7:20 at this point, rather than work out the arithmetic, I would much prefer just saying: these correspond to angles of +/- 60 and 30 degrees respectively, but dont forget +/- 120 and 150 degrees (draw 1 diagram and remind where the sin is on the unit circle). The 2 solutions make intuitive sense because of the sin/cos symmetry in the equation. That would be much more satisfying than the slow arithmetic imo.
Nice combinaison if two solving ideas. First, usage of the trigonometric formula then transformation into a quadratic equation. Nothing complex at the end while the initial equation looks scary. 😅 Maths is also about have the right idea at the right time, keep your nerve and continue trying ! Thanks for the video !
Misalkan a:=81^sin^2x & b:=81^cos^2x, maka .loga:=sin^2x log81; sin^2x= loga/log81 & cos^2x=logb/log81. Dan sin^2x+cos^x=1 yg berarti ( loga)+(logb)=log81 .ab=81 Serta a+b=30 sehingga a=27&b=3
All the solutions can be written compactly as (5pi)/6 + (pi)k. When k is even you get all of your first solutions, when k is odd you get all of your second solutions.
I would like to see more Math Olympiad problems using trigonometry as in my youth I participated in my country math olympiad where I was asked to resolve trigonometry equations and complex number problems. For instance, prove that: (cos α + i sin α)(cos β + i sin β) = cos (α + β) + i sin (α + β) o ( cos α + i sin α )ⁿ = cos nα + i sin nα Thank you for your videos.

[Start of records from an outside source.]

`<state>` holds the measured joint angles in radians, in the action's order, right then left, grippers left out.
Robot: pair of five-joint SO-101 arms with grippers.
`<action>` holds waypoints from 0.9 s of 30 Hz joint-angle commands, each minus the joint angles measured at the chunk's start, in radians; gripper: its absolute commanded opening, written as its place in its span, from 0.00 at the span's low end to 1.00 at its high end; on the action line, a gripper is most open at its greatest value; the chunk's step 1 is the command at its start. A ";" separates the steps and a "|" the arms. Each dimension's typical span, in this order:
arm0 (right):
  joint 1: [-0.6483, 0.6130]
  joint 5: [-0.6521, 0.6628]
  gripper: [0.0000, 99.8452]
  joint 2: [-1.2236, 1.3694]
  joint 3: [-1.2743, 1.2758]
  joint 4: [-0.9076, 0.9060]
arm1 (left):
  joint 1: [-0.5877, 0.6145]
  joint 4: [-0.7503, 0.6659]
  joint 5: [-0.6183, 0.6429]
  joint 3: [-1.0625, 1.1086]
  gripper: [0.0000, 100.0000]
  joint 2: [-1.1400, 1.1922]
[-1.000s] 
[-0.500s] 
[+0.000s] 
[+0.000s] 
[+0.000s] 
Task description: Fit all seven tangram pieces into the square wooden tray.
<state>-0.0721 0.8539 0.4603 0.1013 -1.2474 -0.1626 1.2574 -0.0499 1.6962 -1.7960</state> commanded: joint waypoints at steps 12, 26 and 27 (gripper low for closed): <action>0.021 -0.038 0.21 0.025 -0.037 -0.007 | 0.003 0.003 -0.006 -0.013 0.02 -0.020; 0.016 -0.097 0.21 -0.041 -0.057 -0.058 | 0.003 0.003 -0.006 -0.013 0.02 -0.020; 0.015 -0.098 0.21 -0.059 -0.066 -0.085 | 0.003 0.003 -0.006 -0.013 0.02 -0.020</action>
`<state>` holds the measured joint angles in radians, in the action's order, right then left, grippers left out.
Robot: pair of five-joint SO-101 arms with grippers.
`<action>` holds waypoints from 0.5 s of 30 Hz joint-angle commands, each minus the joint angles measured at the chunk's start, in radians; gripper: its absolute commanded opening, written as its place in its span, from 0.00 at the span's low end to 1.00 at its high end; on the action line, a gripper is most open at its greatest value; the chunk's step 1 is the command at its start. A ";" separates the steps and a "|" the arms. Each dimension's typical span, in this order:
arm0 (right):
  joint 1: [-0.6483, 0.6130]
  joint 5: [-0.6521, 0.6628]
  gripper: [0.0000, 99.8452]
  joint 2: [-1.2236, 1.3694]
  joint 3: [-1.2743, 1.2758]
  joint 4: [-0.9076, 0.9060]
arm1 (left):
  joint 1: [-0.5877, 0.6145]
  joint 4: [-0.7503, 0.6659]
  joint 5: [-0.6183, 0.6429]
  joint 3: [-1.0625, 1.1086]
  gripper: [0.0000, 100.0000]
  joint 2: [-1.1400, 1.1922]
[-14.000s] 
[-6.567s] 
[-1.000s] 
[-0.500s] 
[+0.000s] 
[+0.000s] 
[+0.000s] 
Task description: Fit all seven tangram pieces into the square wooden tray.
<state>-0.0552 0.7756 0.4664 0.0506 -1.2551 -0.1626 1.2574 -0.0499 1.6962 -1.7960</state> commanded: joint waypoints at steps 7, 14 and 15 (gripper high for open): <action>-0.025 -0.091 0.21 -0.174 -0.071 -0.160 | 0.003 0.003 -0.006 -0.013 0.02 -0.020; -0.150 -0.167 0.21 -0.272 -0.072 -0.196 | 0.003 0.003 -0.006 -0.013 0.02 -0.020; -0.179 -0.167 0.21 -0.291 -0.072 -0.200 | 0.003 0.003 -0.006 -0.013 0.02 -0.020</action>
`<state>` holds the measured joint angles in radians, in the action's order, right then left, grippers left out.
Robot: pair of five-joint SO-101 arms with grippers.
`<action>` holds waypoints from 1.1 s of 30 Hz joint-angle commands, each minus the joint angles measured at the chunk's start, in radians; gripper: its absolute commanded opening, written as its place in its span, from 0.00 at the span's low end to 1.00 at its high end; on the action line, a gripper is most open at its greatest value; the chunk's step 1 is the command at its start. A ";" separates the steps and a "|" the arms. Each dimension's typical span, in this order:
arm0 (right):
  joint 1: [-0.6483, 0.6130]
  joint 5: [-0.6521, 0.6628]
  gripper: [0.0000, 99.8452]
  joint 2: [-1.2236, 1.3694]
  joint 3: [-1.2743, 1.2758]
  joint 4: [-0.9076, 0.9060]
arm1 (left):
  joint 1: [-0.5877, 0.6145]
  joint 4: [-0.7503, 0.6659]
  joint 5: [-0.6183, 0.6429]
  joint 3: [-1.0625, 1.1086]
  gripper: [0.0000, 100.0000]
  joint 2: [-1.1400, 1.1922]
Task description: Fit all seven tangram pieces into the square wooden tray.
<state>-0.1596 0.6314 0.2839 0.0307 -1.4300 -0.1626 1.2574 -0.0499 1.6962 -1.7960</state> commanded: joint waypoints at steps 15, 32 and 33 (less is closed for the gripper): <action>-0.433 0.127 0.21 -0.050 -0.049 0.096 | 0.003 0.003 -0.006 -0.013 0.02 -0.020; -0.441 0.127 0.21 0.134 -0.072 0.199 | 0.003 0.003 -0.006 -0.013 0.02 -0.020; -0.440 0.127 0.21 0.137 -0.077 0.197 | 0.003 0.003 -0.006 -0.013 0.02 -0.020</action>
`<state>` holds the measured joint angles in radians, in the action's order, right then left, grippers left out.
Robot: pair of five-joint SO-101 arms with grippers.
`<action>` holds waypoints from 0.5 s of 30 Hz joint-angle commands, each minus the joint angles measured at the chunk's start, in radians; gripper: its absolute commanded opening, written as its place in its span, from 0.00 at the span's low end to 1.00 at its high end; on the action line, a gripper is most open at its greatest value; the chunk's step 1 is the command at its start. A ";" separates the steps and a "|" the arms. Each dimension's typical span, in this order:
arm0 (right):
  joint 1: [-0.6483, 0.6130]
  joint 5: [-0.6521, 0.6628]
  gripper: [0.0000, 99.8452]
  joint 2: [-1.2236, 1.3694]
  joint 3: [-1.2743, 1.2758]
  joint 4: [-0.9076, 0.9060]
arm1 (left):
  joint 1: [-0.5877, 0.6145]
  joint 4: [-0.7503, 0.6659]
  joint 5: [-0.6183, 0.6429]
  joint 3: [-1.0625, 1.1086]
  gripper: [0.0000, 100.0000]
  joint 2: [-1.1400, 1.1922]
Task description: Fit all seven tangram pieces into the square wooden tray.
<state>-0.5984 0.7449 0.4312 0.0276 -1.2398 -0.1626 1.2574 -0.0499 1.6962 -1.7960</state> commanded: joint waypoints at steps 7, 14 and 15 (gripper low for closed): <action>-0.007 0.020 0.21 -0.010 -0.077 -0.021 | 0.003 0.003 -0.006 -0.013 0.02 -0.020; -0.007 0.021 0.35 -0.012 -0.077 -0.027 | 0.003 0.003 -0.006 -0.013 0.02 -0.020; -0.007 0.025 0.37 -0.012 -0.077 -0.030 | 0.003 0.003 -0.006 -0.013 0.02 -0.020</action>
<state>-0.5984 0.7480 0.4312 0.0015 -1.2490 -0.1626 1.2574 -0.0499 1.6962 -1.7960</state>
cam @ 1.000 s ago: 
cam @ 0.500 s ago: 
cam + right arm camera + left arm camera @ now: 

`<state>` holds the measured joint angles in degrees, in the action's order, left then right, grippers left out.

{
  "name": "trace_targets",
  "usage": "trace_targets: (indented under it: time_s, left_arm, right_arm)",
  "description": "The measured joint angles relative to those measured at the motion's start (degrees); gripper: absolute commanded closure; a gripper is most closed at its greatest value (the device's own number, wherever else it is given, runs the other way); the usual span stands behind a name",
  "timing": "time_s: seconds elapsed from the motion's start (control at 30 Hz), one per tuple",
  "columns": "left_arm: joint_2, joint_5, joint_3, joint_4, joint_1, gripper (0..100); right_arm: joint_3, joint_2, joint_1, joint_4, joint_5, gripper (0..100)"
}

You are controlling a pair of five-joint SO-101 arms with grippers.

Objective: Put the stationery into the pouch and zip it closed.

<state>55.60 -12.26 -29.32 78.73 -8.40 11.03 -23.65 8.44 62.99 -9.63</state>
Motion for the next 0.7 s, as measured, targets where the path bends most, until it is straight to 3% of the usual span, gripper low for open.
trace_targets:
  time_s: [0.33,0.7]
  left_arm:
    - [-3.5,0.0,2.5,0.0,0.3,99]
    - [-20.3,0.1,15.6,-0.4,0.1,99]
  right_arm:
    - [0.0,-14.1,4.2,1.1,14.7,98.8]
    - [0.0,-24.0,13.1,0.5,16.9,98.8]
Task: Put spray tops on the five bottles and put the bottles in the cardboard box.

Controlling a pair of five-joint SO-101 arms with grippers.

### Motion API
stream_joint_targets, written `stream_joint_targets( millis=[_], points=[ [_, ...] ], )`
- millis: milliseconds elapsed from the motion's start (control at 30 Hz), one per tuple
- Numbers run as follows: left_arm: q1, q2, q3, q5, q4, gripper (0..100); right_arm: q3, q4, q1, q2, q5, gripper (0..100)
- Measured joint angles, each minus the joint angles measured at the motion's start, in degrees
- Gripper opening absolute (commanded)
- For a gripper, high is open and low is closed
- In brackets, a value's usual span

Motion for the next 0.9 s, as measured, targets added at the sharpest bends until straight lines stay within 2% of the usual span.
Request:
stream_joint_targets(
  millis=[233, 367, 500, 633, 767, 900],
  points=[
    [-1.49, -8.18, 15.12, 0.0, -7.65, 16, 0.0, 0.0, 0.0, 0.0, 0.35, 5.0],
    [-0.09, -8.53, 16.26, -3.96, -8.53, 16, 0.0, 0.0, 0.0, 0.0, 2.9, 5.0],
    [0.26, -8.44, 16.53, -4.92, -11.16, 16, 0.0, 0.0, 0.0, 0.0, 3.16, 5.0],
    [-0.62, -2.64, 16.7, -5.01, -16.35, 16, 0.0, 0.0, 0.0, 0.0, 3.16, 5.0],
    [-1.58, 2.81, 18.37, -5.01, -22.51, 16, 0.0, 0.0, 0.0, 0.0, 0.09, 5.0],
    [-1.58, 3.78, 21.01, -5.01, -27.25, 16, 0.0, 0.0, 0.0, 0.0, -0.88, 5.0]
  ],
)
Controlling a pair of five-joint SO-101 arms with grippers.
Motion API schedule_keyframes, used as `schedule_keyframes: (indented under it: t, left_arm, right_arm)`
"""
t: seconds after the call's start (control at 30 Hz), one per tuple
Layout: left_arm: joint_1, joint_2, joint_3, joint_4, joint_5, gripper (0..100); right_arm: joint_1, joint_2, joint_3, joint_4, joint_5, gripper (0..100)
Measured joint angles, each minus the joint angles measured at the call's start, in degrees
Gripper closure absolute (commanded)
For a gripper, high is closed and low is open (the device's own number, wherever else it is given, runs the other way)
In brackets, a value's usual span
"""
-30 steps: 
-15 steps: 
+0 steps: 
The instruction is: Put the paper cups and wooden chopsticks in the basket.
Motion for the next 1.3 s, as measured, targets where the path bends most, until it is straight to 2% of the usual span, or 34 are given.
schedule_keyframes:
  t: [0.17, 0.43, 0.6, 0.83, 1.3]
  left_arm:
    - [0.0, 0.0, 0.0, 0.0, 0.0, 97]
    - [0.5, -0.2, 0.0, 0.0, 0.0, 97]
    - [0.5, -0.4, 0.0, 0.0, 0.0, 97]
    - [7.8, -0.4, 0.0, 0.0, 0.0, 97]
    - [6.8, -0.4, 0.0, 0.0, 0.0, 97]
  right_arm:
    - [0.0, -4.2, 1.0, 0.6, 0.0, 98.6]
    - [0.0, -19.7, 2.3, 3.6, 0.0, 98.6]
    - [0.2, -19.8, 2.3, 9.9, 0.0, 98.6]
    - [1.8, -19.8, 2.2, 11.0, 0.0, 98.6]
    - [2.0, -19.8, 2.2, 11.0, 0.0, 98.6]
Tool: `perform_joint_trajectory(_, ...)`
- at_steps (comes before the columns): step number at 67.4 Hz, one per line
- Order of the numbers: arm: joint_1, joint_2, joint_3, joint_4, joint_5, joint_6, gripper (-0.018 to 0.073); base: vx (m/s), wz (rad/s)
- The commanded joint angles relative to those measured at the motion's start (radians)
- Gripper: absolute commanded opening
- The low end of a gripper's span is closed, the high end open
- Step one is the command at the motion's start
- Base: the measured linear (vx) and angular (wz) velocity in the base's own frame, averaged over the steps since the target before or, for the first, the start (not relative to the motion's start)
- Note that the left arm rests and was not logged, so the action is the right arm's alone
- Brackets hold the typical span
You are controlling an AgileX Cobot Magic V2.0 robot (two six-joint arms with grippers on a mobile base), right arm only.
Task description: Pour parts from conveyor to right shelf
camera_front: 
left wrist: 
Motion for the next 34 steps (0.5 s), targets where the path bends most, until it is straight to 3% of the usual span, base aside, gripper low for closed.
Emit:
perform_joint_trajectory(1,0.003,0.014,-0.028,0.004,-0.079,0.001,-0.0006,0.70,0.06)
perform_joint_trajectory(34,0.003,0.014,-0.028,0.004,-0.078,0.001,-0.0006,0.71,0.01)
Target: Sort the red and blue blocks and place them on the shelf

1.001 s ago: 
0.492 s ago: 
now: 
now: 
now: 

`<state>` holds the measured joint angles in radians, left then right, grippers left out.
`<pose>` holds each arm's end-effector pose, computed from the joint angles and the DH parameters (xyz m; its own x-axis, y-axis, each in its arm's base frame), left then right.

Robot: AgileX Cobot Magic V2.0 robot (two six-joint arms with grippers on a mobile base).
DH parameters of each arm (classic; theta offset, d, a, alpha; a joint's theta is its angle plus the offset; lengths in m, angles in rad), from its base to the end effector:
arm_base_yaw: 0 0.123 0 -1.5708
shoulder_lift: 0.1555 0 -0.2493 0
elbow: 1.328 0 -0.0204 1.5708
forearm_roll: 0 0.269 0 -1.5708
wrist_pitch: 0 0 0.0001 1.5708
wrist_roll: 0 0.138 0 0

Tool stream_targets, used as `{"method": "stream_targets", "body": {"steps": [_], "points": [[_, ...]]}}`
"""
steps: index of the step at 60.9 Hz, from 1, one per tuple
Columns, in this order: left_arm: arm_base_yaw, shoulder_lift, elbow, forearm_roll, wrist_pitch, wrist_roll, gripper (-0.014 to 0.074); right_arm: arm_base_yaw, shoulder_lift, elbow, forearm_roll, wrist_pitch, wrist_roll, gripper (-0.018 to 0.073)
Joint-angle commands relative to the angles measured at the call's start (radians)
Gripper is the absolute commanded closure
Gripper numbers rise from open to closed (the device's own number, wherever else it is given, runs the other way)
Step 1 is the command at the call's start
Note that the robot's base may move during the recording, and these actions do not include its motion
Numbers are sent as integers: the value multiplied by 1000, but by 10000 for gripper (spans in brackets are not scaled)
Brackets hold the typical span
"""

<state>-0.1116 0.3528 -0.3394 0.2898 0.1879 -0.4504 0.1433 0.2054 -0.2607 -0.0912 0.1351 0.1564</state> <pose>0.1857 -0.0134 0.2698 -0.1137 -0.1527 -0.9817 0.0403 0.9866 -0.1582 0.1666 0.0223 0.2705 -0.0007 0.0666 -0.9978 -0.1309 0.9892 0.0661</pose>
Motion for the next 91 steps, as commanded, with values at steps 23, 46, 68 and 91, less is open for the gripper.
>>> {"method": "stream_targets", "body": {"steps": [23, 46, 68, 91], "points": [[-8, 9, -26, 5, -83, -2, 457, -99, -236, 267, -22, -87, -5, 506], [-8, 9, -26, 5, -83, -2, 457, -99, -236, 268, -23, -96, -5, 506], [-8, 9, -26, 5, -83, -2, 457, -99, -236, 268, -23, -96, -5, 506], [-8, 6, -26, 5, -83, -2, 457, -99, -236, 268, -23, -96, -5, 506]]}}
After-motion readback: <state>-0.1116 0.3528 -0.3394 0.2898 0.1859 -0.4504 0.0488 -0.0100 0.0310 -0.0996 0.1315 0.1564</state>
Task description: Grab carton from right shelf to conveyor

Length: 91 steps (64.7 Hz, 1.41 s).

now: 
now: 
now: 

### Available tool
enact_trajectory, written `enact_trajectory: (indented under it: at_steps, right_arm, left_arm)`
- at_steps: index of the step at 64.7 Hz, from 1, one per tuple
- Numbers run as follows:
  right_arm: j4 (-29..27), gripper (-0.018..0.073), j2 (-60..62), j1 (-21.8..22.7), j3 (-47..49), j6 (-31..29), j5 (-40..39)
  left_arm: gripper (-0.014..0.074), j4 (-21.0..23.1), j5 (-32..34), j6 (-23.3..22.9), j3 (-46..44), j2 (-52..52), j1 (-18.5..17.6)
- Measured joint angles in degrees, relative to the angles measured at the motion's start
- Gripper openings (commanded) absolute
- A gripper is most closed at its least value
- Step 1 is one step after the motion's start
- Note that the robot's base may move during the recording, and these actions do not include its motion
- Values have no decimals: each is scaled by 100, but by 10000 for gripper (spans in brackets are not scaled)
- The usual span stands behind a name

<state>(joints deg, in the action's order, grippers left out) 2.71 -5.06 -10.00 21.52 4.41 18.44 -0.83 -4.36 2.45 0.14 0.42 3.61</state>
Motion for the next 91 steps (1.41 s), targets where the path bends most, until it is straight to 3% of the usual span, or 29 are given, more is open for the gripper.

To prove the first given equation: (cos α + i sin α)(cos β + i sin β) = cos (α + β) + i sin (α + β), we can expand the left-hand side (LHS) using the properties of complex numbers: LHS = cos α * cos β + i sin α * cos β + i cos α * sin β + i * i * sin α * sin β. Remembering that i * i is equal to -1, we can simplify the expression: LHS = cos α * cos β + i sin α * cos β + i cos α * sin β - sin α * sin β. Now, let's use the trigonometric identity: cos (α + β) = cos α * cos β - sin α * sin β, sin (α + β) = sin α * cos β + cos α * sin β. Comparing these identities with the simplified LHS, we can see that: cos (α + β) + i sin (α + β) = cos α * cos β + i sin α * cos β + i cos α * sin β - sin α * sin β, which is equal to the simplified LHS. Therefore, we have proven that: (cos α + i sin α)(cos β + i sin β) = cos (α + β) + i sin (α + β). To prove the second one: (cos α + i sin α)ⁿ = cos nα + i sin nα, we can use Euler's formula, which states: e^(iθ) = cos θ + i sin θ. By substituting θ = α into Euler's formula, we get: e^(iα) = cos α + i sin α. Now, let's raise both sides of the equation to the power of n: [e^(iα)]ⁿ = (cos α + i sin α)ⁿ. Using the properties of exponentiation, we can expand the left-hand side (LHS): [e^(iα)]ⁿ = e^(iα * n) = e^(i(nα)). By Euler's formula, e^(i(nα)) can be expressed as: e^(i(nα)) = cos(nα) + i sin(nα).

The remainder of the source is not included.